Today I took the boys to the lake. We were in a hurry and left the house without any sand toys. I was curious to see how my six year old would do with his "brave talking" (he's the one with Selective Mutism) when around other children. We placed the beach blanket on the sand, and I plopped myself into my chair as the boys ran excitedly to the frigid lake water. I almost got right back up to play with them, but then stopped myself. I decided to "kid-watch" instead. And I'm glad I did.
Immediately, the boys began to swim and play in the water with intermittent squeals as to how cold the water was. Christopher had remembered his over-sized water gun that was in the swim bag. As soon as he ran back to the water's edge, and squirted his brother, it attracted the attention of a few kids around my boys' age. Ok, here was the test... would Christopher talk?
Not only did he talk, but I could hear him suggesting games to play like "run from the shark" and collecting "lake weed" (LOL- "There's no sea weed in a lake", he said.). He and his brother were laughing, running all over the beach, and playing with toys their new friends shared.
So, today's experience reminded me that kids need independent play without a helicopter-mom like me peering over their shoulders and structuring their play. Kids need playtime. Period. And I'm not talking about playing their tech gadgets. I'm talking about real, old fashioned play. But,why is this so important?

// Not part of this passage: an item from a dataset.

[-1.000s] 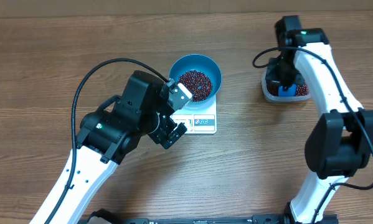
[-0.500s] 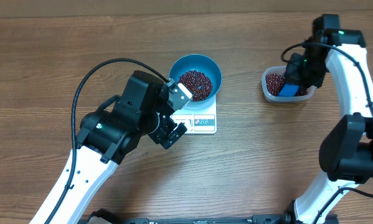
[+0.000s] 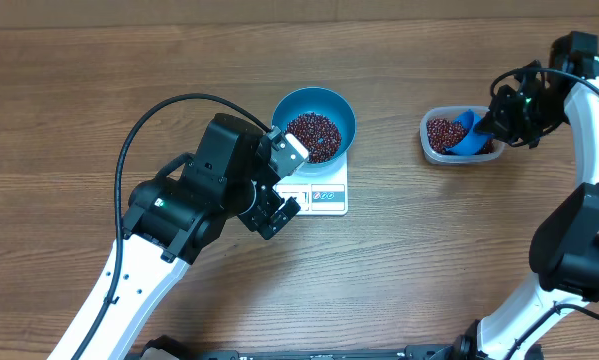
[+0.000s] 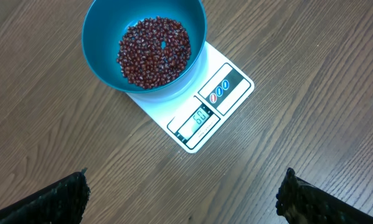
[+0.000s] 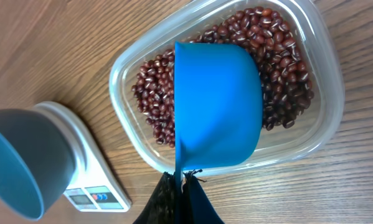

Independent, tech-free play is critical because...
- it fosters independence... it teaches kids how to entertain themselves, a necessary skill they must learn as they grow and mature. Independence, slowly moving away from mom and dad's constant direction, is a crucial life-skill. Kids need practice in making good choices when they have "down time".
- it teaches kids about cause-effect, consequences of one's actions, and problem-solving. The more children play independently with themselves, or with other kids, the more they learn about how their actions affect others and how to solve problems without running to mom or dad to solve them.
- it teaches kids creativity... to use their imaginations through play. Turning off the television, the game systems, the iPads, etc. allows for kids to remember that the world is their playground. Go tech-free for a day and watch in wonder as kids rediscover their Legos, Lincoln Logs, the possibilities of an empty cardboard box, making up new games, the fun of building a "tent" out of blankets in the living room, and the thrill of a good book.
- it fosters social skills... like how to meet new friends, how to take turns, how to compromise, how to be a team player, and gives extra practice interacting with others in an unstructured environment. These skills can, in turn, be applied to more structured situations like a classroom environment.
- it provides them choice on their terms... kids love when they can choose what activities they can do and make up their own rules without parents dictating to them (all within reason, of course).. So, if they change the rules as they are playing a board game, that's ok! That's creativity!
How about you? How do you remedy the "I'm bored" complaint or encourage your children or students to play independently?